**THE PROBLEM:**
For each line in the data below that has the word "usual", copy that line.

**GIVEN DATA:**
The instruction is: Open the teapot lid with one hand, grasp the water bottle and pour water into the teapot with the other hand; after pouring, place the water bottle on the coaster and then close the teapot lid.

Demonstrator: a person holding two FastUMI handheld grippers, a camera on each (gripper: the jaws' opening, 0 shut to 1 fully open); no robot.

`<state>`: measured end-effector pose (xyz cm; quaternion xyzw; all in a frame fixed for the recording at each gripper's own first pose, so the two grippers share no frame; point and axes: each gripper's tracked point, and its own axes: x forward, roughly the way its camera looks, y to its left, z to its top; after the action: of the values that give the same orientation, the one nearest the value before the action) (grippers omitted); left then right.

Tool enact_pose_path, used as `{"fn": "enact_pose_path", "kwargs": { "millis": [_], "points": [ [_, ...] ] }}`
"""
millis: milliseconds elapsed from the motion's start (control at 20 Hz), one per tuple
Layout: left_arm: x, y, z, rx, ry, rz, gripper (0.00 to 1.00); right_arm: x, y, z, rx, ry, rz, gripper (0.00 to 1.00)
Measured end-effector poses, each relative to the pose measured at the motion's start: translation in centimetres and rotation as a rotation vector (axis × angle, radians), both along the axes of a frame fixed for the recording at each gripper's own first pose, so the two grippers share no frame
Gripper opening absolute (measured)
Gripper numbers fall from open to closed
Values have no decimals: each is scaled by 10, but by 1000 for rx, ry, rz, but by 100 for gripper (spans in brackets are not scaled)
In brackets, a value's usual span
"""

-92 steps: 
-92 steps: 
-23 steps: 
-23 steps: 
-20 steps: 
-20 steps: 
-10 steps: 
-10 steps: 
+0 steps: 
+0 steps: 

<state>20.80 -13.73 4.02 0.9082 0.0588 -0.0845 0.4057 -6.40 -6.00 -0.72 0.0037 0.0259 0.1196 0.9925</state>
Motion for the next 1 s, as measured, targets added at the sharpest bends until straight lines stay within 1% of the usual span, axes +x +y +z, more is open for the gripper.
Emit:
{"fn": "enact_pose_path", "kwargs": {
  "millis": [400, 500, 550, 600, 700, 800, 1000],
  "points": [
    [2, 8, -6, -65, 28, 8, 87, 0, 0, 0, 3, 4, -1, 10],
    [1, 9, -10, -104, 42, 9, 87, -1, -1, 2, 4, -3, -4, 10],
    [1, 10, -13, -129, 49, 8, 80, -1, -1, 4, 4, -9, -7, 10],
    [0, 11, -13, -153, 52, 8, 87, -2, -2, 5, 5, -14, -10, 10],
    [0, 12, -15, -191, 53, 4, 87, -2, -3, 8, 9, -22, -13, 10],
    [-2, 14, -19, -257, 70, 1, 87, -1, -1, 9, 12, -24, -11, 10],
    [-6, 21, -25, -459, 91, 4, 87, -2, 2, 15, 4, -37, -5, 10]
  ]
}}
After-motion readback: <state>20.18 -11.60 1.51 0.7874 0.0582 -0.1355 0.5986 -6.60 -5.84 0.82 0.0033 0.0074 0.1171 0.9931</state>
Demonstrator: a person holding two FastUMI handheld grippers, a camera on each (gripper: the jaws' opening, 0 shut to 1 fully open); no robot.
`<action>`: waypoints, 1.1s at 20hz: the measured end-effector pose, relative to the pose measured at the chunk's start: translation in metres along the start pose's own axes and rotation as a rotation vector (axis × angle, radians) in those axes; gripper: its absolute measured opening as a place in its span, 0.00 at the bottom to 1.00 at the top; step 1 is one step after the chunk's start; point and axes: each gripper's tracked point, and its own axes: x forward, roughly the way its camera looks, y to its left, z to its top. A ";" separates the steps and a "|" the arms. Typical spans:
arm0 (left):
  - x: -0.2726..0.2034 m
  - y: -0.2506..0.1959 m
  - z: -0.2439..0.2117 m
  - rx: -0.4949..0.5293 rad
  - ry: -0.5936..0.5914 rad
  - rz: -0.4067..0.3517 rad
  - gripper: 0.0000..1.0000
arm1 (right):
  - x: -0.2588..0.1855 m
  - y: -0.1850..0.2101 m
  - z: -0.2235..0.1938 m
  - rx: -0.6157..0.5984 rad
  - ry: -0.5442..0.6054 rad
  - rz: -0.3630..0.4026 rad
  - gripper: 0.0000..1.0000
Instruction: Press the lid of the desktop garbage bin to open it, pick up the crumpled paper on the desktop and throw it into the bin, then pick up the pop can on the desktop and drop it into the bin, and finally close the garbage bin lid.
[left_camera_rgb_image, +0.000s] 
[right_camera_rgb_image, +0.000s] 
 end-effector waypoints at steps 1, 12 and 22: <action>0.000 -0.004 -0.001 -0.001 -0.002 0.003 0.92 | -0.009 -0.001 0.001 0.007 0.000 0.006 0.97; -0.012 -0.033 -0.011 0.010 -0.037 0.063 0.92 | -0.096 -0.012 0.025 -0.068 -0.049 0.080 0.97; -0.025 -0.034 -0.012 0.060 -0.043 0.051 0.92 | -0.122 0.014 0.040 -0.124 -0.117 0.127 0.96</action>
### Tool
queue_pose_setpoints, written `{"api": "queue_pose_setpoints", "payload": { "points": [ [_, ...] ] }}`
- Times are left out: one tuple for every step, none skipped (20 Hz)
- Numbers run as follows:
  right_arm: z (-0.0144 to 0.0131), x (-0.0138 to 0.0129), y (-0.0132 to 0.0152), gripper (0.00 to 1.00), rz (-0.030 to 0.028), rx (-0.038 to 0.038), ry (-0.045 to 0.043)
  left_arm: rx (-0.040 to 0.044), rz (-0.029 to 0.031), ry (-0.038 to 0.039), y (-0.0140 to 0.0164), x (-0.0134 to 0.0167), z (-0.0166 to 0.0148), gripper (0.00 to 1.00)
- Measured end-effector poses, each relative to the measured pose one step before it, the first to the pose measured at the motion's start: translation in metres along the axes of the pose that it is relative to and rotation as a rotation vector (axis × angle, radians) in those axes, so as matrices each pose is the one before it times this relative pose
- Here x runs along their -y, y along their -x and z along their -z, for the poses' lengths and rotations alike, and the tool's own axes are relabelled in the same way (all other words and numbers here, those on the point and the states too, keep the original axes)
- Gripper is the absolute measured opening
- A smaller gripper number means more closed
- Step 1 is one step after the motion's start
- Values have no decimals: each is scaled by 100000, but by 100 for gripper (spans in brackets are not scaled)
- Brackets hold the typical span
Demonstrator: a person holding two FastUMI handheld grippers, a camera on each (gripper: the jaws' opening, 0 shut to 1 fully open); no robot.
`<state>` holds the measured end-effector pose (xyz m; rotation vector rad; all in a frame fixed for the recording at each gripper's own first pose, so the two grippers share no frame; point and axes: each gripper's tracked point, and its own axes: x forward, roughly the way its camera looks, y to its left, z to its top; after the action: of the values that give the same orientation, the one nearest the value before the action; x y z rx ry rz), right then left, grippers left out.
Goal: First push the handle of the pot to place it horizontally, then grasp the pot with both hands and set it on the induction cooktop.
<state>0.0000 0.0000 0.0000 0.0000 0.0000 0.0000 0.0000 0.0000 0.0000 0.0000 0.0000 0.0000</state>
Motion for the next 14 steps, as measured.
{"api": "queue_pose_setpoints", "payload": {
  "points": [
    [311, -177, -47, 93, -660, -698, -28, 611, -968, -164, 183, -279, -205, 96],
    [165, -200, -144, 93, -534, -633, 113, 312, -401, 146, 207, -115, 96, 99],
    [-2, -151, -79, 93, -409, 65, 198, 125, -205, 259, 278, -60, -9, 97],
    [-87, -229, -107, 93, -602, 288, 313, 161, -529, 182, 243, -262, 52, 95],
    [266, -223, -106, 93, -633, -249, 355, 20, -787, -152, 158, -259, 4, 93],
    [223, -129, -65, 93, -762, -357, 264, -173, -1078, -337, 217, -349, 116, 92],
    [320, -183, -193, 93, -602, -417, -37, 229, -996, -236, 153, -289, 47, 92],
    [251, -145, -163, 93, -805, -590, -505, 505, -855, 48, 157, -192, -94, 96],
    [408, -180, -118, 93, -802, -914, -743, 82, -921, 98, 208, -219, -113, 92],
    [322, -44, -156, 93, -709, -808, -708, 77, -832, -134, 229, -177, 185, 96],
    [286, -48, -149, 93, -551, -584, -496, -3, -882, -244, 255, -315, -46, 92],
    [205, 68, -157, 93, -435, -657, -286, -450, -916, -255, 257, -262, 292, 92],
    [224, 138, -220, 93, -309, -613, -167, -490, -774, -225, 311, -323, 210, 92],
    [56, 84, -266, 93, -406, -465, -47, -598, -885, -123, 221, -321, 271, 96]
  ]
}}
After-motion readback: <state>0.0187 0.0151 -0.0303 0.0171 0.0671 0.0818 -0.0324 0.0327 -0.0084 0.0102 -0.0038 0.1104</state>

**WRITTEN ANSWER:**
In brackets, a value's usual span
Motion for the next 1 s, as measured, targets added at the sharpest bends until straight lines stay within 1% of the usual span, axes +x +y +z, more is open for the gripper.

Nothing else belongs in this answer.